■ **About this task**:
Search the records for lines with the word "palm" and copy each match.

■ **Records for the exercise**:
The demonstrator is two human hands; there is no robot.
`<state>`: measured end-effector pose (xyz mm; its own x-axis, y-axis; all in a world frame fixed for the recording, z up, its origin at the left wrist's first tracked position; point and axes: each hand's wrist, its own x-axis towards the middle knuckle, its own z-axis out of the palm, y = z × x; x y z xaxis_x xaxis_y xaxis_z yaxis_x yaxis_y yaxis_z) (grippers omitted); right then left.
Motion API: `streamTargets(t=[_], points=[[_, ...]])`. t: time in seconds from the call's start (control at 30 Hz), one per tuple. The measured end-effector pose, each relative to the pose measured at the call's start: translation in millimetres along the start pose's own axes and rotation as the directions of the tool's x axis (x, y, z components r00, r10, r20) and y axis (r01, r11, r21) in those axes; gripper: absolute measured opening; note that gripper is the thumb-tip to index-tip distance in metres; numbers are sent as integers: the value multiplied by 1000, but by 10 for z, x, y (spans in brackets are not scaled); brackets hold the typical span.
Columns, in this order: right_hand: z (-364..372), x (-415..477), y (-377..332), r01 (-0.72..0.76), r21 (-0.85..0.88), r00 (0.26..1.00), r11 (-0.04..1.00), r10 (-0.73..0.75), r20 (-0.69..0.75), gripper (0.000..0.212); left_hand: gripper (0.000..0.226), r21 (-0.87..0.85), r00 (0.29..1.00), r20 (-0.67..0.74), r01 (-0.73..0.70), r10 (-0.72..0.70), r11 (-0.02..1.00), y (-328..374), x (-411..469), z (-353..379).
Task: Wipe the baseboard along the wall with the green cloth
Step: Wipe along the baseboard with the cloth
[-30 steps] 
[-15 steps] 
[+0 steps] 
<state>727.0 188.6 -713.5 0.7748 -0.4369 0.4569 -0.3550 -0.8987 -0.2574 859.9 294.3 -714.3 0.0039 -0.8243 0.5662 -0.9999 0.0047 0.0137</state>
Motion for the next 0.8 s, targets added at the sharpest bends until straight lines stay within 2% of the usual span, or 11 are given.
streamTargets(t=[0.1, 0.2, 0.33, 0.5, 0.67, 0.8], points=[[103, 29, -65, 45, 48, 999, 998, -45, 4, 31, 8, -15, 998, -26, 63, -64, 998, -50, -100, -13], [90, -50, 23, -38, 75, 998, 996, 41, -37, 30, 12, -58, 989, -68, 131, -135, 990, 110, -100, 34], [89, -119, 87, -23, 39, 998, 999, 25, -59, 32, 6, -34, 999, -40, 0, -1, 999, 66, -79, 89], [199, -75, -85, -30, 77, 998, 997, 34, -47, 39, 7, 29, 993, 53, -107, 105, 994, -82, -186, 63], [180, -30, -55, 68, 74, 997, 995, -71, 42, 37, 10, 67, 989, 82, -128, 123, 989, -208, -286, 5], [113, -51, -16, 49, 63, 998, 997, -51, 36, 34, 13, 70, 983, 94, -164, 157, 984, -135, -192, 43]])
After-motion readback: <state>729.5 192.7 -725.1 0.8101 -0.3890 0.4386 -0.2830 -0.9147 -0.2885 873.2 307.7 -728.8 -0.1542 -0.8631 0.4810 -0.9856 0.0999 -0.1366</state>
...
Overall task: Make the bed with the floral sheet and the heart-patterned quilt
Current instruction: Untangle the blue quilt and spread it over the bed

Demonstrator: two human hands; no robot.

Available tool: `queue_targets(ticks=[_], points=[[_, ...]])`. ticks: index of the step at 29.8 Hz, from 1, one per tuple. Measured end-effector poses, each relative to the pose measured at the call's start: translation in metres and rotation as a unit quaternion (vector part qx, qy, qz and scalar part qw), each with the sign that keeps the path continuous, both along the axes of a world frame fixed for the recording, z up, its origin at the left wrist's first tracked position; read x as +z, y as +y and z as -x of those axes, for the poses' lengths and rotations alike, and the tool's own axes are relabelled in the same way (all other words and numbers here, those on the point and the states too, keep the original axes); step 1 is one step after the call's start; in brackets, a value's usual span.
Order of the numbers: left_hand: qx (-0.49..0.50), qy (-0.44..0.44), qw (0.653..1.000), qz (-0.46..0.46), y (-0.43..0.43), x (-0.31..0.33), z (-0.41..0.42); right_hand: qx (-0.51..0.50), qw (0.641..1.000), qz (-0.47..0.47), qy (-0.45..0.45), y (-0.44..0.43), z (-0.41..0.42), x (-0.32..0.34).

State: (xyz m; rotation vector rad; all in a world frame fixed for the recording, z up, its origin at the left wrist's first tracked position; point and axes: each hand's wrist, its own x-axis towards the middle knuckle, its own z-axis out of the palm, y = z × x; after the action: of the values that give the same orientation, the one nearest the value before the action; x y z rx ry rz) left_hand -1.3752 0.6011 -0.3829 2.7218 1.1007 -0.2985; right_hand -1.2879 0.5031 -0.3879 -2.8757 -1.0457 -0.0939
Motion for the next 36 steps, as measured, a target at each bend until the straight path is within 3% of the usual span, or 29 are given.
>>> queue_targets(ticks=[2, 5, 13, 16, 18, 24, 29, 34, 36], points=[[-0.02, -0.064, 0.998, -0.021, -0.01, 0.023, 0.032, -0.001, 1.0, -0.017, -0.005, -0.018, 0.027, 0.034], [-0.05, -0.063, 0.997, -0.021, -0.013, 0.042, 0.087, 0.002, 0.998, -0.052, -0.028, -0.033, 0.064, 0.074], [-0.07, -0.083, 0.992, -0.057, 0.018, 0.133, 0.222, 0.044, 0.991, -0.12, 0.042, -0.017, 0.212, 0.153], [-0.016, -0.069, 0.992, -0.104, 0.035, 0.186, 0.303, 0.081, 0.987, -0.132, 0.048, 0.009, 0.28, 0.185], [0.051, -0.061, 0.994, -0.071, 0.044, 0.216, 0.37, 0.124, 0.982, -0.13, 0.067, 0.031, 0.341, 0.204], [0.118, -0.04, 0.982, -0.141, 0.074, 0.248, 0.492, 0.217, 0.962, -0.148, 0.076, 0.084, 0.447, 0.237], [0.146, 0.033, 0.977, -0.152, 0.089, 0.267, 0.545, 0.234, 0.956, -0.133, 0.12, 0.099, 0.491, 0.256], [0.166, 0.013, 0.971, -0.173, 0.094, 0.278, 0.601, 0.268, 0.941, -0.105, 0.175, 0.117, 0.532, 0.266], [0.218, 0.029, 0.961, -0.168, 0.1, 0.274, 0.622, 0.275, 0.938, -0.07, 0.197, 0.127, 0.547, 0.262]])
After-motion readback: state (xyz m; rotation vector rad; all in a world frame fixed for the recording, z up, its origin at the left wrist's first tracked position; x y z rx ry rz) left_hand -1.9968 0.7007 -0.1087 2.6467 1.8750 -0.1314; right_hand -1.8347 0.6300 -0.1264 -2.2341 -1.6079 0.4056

■ **Solved exercise**:
`<state>`: measured end-effector pose (xyz mm; its own x-axis, y-axis; all in a world frame fixed for the recording, z up, its origin at the left wrist's first tracked position; point and axes: each hand's wrist, its own x-axis towards the middle knuckle, its own z-axis out of the palm, y = z × x; x y z xaxis_x xaxis_y xaxis_z yaxis_x yaxis_y yaxis_z) (grippers omitted); right then left.
State: (xyz m; rotation vector rad; all in a world frame fixed for the recording, z up, its origin at the left wrist's first tracked position; point and axes: each hand's wrist, its own x-axis towards the middle knuckle, its own z-axis out of the palm, y = z × x; after the action: of the values that give the same orientation, the one nearest the value before the action; x y z rx ry rz) left_hand -1.3752 0.6011 -0.3829 2.7218 1.1007 -0.2985; right_hand -1.2879 0.5031 -0.3879 -2.8757 -1.0457 -0.0939

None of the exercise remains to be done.